Malaria has remained a public health hurdle for more than a century since its discovery [1]. In 2021, more than 247 million people were infected with malaria, and approximately 619,000 people were killed globally, with 95% of the burden recorded in Africa and mostly 65% in children under five years of age [2]. Tanzania is among eight (8) countries bearing more than 60% of the global malaria burden, and in 2022, an 8% prevalence of malaria in children under five years of age was recorded [3]. Since 2000, after the renewal of commitment to malaria control and elimination in endemic countries, primary malaria control strategies have been based on the use of effective antimalarial drugs and vector control using insecticide-treated bed nets (ITNs) and indoor residual sprays (IRSs) [2]. These control strategies effectively reduced the malaria burden by 68% [4] in Africa by 2015; however, malaria control success has been slightly reversed, with cases and deaths increasing [5]. The development of resistance in malaria parasites and vectors to the chemical products used in their control might be the reason for the current reversal of success in malaria control [6]. These challenges facing current interventions have necessitated global malarial control stakeholders to rethink additional control strategies to be integrated with existing strategies to accelerate the pursuit of eradicating this deadly disease.
Vaccines, among the most effective interventions for eradicating several deadly infectious diseases, are considered effective additional tools in the fight against malaria. There have been trials of approximately 17 malaria candidate vaccines, some in the preclinical stages and others in different phases of clinical trials [7]. The RTS, S/AS01 and R21/Matrix-M vaccines developed from the sporozoite protein known as circumsporozoites have shown substantial efficacy and safety [8, 9]. These vaccines have been recommended by the World Health Organization for use in underfive-year-old children in malaria-endemic areas [10, 11].
The R21/Matrix-M vaccine is in phase 3 of clinical trials and has shown 75% efficacy against clinical malaria for one year of follow-up. This efficacy aligns with the WHO's goal of being very effective in malaria control and elimination [12]. Due to the high efficacy of the R21/Matrix-M vaccine in underfives, two countries in Africa (Ghana and Nigeria) have approved it for use despite a phase 3 clinical trial [13]. On the other hand, four doses of RTS and the S/AS01 vaccine have gone through all phases of clinical trials and have shown approximately 40% efficacy in reducing clinical malaria and 30% efficacy in reducing severe malaria for 5 months to underfives [11, 13]. Additionally, 40% vaccine efficacy surpasses the efficacy of ITNs in malaria control. From 2019 to 2021, pilot roll-outs of this vaccine were conducted in three African countries: Ghana, Kenya and Malawi [13]. Moreover, in 2021, the WHO endorsed the RTS S vaccine for broader roll-out in areas with moderate to high malaria transmission [14].

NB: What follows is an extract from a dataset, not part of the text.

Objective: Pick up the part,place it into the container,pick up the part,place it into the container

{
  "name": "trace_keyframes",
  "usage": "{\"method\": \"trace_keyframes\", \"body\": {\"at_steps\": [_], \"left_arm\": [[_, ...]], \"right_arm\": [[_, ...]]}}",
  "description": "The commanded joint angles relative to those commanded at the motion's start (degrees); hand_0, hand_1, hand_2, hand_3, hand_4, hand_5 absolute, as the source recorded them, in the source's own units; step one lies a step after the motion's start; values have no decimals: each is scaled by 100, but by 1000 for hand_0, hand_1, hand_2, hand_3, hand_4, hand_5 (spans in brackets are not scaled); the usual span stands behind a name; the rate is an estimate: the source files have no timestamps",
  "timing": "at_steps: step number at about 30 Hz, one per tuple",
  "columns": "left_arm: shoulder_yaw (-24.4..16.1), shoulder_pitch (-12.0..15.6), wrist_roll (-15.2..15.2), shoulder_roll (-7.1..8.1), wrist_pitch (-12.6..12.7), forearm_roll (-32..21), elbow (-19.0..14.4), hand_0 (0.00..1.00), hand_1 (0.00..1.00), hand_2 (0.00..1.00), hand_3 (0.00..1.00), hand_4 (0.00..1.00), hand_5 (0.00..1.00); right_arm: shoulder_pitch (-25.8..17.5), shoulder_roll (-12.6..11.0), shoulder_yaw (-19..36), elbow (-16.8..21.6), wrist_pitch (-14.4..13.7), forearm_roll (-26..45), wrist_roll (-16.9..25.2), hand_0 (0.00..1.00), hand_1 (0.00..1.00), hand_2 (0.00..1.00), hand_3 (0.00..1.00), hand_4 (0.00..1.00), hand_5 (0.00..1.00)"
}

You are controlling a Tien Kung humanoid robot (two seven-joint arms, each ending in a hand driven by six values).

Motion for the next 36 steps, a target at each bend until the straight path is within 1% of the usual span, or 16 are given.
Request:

After the endorsement of the RTS, the S vaccine, WHO, GAVI and UNICEF have allocated 18 million doses of RTS, S to twelve (12) countries in sub-Saharan Africa as the first wider roll-out of such a vaccine in mid-2023 [14]. This vaccine allocation, if effectively utilized, will lead to groundbreaking breakthroughs in malaria eradication for underfives living in endemic areas. However, there has been a growing tendency toward vaccine hesitancy, and if such a phenomenon is not addressed satisfactorily, the substantial benefit of the vaccine will not be realized [15]. During the outbreak of the COVID-19 pandemic, the tendency for vaccine hesitancy has increased immensely due to misinformation on COVID-19 vaccine efficacy and safety [16]. If that misconception continues, this increase in vaccine hesitancy during COVID-19 might also affect the acceptance of malaria vaccines. For instance, UNICEF reported that the percentage of immunized children in some countries decreased to 44% during the COVID-19 pandemic [13]. Therefore, it is crucial to investigate the magnitude of malaria vaccine acceptance and address all misconceptions existing in communities before vaccine rollout.
In the coming years, Tanzania is preparing to receive the malaria vaccine and integrate it into its Expanded Program on Immunization (EPI) [17]. Nonetheless, during the COVID-19 pandemic, Tanzania experienced the highest degree of COVID-19 vaccine hesitancy until late 2022 [18, 19]. Such vaccine hesitancy emanates from misinformation on vaccine efficacy and safety, and most misconceptions are amplified and spread through media, including social media. The areas affected mainly by vaccine hesitancy were large cities where misconceptions are easily shared with many people. This high hesitancy of the COVID-19 vaccine experienced in Tanzania might also affect the country's acceptance of the malaria vaccine. Therefore, it is vital to assess the acceptance of the coming malaria vaccine by children's caregivers and address the existing misconceptions before integrating it into the EPI program in the county. In that context, this study investigated the awareness and willingness of underfive caregivers in Dar es Salaam city.